→ **Exercise objective**
Would you please retype, exactly, the lines of the listing below between the line with "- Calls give" and the line with "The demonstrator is", inclusive?

*** Opening Entries supplied ***

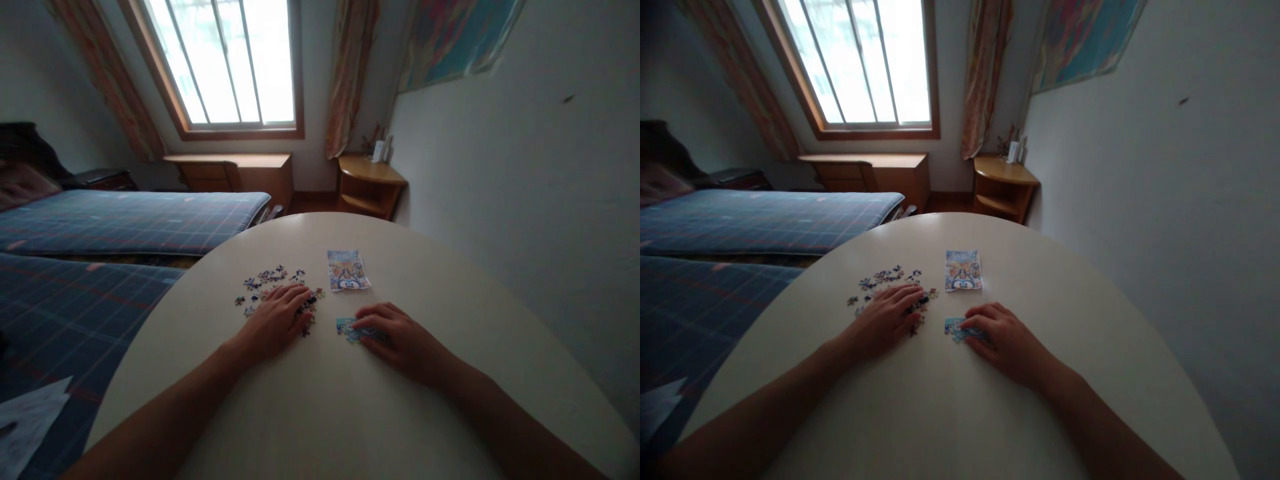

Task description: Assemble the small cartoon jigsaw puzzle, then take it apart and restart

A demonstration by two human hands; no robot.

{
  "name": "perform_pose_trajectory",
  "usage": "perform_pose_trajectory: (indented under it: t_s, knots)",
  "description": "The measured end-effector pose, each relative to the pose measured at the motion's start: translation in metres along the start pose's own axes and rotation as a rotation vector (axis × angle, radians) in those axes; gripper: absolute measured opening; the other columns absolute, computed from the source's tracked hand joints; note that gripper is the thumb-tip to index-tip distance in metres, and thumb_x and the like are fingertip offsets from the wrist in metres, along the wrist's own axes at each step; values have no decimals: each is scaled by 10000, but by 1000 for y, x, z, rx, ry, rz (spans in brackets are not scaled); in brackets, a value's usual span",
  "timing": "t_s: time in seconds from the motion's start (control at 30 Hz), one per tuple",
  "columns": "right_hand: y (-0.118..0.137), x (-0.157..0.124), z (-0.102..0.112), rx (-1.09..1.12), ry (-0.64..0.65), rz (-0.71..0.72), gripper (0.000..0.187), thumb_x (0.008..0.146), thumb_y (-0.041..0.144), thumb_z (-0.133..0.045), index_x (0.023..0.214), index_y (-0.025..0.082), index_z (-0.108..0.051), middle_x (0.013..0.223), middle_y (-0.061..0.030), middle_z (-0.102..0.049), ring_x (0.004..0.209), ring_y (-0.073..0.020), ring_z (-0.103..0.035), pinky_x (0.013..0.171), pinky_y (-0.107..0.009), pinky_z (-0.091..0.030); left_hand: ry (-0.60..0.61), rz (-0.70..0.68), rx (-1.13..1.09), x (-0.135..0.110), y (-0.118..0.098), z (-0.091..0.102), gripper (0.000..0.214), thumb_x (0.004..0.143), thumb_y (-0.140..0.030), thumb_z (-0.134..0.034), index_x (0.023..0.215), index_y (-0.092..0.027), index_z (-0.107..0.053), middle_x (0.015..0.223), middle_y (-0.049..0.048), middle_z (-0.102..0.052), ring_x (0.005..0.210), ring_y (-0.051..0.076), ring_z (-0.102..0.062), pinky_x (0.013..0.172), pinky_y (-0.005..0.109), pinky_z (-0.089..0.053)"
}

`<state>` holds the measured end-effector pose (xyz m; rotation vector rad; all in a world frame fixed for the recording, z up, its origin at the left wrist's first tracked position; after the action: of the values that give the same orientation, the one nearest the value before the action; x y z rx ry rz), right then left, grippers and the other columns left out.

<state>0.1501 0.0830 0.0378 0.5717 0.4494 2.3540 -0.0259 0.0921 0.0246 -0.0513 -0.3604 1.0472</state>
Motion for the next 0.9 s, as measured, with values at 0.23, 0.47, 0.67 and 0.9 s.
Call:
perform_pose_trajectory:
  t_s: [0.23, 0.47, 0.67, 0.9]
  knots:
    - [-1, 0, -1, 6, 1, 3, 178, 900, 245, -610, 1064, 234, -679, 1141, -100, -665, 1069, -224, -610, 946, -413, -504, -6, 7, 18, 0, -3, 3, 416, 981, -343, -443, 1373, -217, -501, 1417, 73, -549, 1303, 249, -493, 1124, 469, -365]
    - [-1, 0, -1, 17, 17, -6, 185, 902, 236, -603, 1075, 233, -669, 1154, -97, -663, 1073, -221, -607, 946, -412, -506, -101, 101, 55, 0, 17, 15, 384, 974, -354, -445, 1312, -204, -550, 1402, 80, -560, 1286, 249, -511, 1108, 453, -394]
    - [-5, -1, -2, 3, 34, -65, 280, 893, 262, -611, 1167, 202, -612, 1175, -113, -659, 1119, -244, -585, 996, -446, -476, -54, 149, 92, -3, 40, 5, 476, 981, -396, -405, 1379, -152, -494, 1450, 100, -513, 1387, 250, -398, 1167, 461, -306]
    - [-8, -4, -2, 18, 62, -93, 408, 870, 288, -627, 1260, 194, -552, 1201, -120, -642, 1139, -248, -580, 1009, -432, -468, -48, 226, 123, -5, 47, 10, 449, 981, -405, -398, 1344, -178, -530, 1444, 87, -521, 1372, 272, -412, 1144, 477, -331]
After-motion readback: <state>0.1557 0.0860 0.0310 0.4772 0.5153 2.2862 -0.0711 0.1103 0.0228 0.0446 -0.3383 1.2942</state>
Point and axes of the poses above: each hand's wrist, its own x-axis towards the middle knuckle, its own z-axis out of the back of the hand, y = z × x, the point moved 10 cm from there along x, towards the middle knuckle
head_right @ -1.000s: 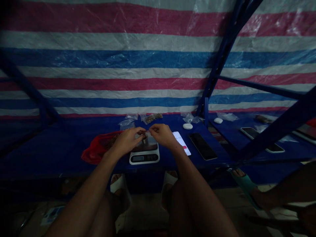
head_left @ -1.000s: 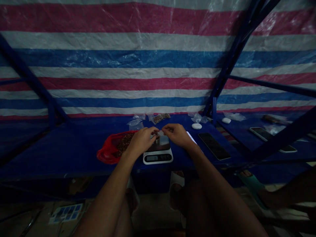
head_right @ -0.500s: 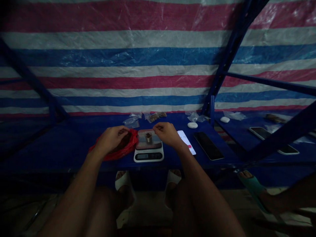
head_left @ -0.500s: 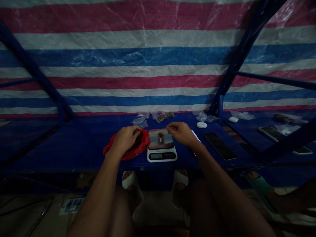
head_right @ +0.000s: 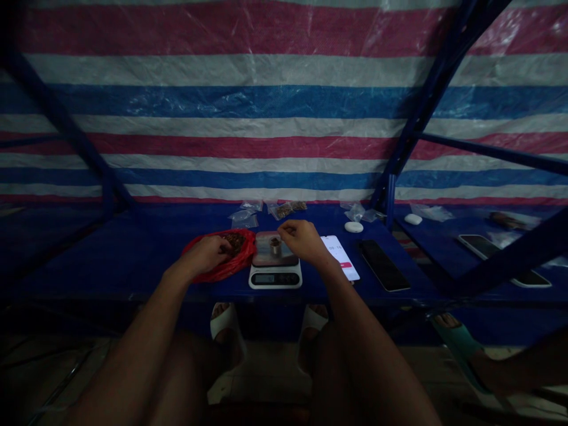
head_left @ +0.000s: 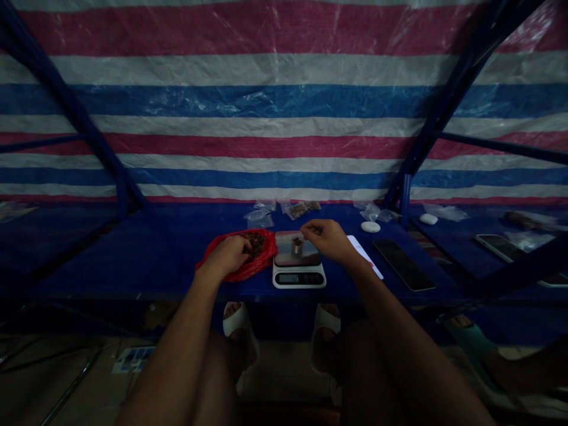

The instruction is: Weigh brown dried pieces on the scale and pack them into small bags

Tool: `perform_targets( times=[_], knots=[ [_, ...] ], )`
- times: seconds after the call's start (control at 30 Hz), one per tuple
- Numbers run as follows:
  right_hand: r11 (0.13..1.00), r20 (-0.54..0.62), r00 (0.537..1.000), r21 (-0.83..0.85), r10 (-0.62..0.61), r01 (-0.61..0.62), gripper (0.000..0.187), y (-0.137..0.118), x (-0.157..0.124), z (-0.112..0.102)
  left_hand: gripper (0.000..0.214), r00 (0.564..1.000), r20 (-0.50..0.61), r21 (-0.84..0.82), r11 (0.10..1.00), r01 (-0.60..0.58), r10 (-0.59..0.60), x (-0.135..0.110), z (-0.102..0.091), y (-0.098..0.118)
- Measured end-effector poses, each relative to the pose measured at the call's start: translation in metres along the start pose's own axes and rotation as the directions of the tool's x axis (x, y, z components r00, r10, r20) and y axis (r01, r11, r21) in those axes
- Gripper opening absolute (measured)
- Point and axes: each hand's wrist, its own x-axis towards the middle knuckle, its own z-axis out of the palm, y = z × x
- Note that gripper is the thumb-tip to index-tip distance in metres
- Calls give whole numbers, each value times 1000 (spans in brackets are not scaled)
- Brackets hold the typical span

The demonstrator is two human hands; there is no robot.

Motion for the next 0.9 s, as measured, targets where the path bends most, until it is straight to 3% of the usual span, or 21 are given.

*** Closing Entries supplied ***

→ **Output of the task**
- Calls give whole numbers, each value times 1000 (spans in brackets are not scaled)
- Brackets hold the typical span

The demonstrator is two human hands; there is no robot.

No more work remains for this exercise.